▸ **Task statement**
Lines from the opening of the material through the line containing "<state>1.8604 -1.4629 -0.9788" must be duplicated word for word. Pictures are not.
Data provided Start Marker
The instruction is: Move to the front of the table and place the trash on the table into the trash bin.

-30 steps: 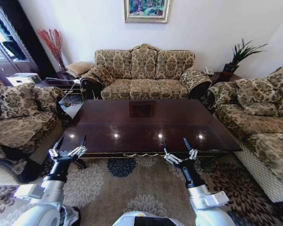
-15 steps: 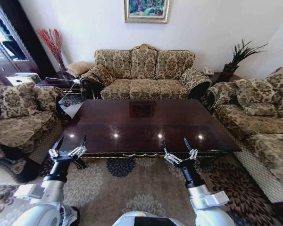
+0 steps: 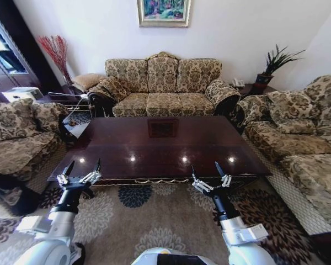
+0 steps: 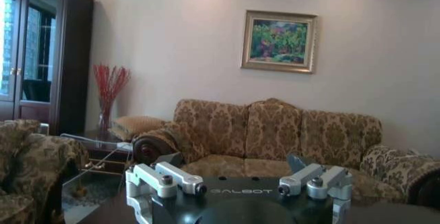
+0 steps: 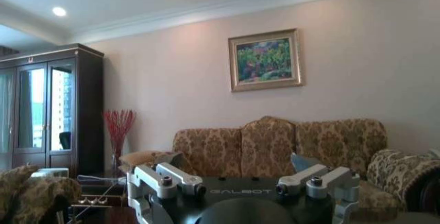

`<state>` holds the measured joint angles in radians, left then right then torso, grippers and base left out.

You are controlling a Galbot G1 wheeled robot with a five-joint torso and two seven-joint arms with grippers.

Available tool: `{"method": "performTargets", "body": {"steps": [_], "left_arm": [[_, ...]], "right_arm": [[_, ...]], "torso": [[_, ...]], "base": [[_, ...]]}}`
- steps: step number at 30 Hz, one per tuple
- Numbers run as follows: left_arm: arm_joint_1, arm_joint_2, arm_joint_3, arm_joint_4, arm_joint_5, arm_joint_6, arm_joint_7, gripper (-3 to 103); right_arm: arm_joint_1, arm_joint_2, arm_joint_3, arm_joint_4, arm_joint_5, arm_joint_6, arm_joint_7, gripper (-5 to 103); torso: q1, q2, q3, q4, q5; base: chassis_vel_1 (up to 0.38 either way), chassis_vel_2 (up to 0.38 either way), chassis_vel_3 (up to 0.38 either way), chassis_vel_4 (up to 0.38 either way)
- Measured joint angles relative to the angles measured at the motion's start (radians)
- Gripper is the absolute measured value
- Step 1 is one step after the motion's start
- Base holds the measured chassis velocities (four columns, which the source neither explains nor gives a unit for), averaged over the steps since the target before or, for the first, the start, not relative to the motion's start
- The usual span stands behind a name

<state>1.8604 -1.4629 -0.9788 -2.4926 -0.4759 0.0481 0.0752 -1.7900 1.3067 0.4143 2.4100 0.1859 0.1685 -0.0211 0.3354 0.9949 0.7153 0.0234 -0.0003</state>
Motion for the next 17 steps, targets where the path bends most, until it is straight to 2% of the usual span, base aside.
{"method": "performTargets", "body": {"steps": [17], "left_arm": [[0.000, 0.000, 0.000, 0.000, 0.000, 0.000, 0.000, 100]], "right_arm": [[0.000, 0.000, 0.000, 0.000, 0.001, 0.000, 0.000, 100]], "torso": [[0.000, 0.000, 0.000, -0.0001, 0.0002]], "base": [[0.000, 0.000, 0.000, 0.000]]}}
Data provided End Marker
▸ **Response for this exercise**
The instruction is: Move to the front of the table and place the trash on the table into the trash bin.

-30 steps: 
-15 steps: 
+0 steps: 
+0 steps: 
+0 steps: 

`<state>` holds the measured joint angles in radians, left then right then torso, grippers and base left out.

You are controlling a Galbot G1 wheeled robot with a five-joint torso and two seven-joint arms with grippers.

Available tool: `{"method": "performTargets", "body": {"steps": [_], "left_arm": [[_, ...]], "right_arm": [[_, ...]], "torso": [[_, ...]], "base": [[_, ...]]}}`
- steps: step number at 30 Hz, one per tuple
- Numbers run as follows: left_arm: arm_joint_1, arm_joint_2, arm_joint_3, arm_joint_4, arm_joint_5, arm_joint_6, arm_joint_7, gripper (-3 to 103); right_arm: arm_joint_1, arm_joint_2, arm_joint_3, arm_joint_4, arm_joint_5, arm_joint_6, arm_joint_7, gripper (-5 to 103); torso: q1, q2, q3, q4, q5; base: chassis_vel_1 (up to 0.38 either way), chassis_vel_2 (up to 0.38 either way), chassis_vel_3 (up to 0.38 either way), chassis_vel_4 (up to 0.38 either way)
- Measured joint angles relative to the angles measured at the motion's start (radians)
- Gripper is the absolute measured value
- Step 1 is one step after the motion's start
- Base holds the measured chassis velocities (four columns, which the source neither explains nor gives a unit for), averaged over the steps since the target before or, for the first, the start, not relative to the motion's start
- The usual span stands behind a name

<state>1.8604 -1.4629 -0.9788 -2.4926 -0.4759 0.0481 0.0752 -1.7900 1.3067 0.4143 2.4100 0.1859 0.1685 -0.0211 0.3354 0.9949 0.7153 0.0234 -0.0003</state>

The answer has been written out completely.